One example of the job performed by IEC managers who are assigned individual major business customers relates to how power outages that do occur, either planned or unplanned, are handled. A manager assigned to a particular business is responsible for coordinating with the customer over planned outages and providing support for outages that are not anticipated. The service is available only through the IEC, since it has exclusive control over the country’s electricity transmission grid. For the same reason, the coordinating must be done through the IEC, even for customers who get their power from private suppliers.

The Antitrust Commission found that under such circumstances, customers who purchased their power from the IEC received full service support but the service was withheld as soon as they switched to private electrical utilities. The withholding of the support services caused substantial harm to the businesses in the event of a power outage and also signaled to other major businesses that they would do well to stick with the IEC.

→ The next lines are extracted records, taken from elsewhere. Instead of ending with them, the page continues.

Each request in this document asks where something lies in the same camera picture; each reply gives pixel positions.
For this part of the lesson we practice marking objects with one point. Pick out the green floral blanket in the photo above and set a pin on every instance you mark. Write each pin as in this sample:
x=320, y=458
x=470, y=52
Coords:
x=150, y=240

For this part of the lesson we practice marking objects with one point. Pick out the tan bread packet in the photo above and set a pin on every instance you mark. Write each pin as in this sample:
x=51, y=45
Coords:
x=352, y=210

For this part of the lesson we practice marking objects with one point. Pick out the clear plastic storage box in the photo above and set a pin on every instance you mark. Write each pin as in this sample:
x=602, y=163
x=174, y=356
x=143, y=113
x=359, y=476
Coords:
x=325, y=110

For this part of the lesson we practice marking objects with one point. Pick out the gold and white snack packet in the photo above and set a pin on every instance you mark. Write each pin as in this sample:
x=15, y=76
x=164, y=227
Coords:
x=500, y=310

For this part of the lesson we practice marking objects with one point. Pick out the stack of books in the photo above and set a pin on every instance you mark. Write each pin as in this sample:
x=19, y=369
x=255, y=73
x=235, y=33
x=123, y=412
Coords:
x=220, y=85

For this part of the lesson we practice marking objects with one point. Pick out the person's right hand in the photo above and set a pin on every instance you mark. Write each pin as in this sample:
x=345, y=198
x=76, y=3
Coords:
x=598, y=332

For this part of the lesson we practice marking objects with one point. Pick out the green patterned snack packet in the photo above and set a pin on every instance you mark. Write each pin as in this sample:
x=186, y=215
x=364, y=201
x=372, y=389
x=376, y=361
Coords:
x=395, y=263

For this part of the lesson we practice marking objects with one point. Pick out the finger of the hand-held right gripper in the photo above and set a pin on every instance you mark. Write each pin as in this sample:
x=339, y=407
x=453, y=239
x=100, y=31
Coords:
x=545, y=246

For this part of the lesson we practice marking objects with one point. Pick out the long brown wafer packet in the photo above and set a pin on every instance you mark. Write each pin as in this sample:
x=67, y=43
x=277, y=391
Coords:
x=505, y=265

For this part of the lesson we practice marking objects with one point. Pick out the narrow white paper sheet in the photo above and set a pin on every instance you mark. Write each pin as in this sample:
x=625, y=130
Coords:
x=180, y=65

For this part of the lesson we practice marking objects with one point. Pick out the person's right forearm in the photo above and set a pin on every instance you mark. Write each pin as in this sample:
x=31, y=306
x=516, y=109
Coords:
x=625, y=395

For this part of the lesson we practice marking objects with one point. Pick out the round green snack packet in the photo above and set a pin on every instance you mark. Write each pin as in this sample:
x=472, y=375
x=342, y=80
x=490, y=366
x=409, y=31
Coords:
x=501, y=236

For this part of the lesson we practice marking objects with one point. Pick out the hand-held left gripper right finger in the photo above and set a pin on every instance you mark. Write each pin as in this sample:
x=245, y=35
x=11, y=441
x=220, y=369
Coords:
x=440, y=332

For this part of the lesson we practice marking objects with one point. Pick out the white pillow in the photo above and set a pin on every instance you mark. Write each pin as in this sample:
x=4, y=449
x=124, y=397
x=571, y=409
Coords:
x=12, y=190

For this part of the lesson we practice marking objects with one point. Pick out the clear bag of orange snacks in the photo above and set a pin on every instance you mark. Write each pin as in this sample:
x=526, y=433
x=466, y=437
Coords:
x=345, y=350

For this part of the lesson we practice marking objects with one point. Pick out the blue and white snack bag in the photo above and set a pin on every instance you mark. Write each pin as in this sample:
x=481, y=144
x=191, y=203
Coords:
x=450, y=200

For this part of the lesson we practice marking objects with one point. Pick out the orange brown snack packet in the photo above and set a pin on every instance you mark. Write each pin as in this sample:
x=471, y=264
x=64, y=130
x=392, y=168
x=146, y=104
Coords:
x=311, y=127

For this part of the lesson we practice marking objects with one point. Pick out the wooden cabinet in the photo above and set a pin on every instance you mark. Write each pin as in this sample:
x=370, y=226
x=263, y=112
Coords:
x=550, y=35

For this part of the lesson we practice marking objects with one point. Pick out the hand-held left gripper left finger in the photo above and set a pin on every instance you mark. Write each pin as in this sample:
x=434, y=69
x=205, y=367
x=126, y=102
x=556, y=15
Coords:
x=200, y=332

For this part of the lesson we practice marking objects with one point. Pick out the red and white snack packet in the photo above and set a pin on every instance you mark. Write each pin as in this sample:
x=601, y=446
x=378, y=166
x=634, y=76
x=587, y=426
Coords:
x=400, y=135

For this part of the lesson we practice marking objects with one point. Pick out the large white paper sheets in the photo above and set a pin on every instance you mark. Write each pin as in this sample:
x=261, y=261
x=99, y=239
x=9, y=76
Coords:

In a statement on the case, the Antitrust Commission said the support services to major business customers who stopped buying power from the state utility was halted in the middle of 2013. Apparently the affected businesses had begun getting their electricity from Dorad Energy’s private power station, which supplies electricity to the Tnuva, Osem and Strauss food manufacturers as well as to the Africa Israel real estate group and to the Fattal and Isrotel hotel chains.

The IEC’s customer service was only restored to the defecting customers at the beginning of 2015 and even then it was temporary and limited. In June of that year, the IEC created a special service center to deal with outages suffered by business customers who had switched to private electrical utilities, but even then the service that it provided was limited and in some instances, the businesses were told to call the IEC’s general customer service line. It was only at the end of 2015 that the state utility restored full support services to the major business, after the Antitrust Commission issued a warning.

In a statement issued on Monday, the Antitrust Commission noted that this was the first time that fines of such a scope were imposed on individuals, in this case due to what the commission described as “the involvement of senior executives in the company" and added that the ruling in the IEC case was consistent with prior rulings supporting personal fines in cases in which antitrust violations are found to result in real harm to competition.

This wasn’t the first time that the IEC has been accused of exploiting its monopoly control of the transmission grid. Over the past several years, IEC employees have disrupted the connection to the electricity grid of three major private power suppliers — OPC, Dorad and Dalia Power Energies — prompting an Antitrust Commission warning that claimed that the failure to maintain the connection to the power plants constituted exploitation of IEC’s monopoly, whether it was the result of a management decision or employee labor sanctions.

Monday’s ruling was a shock to IEC employees with some saying the time had come for a public debate over whom the Antitrust Commission is serving.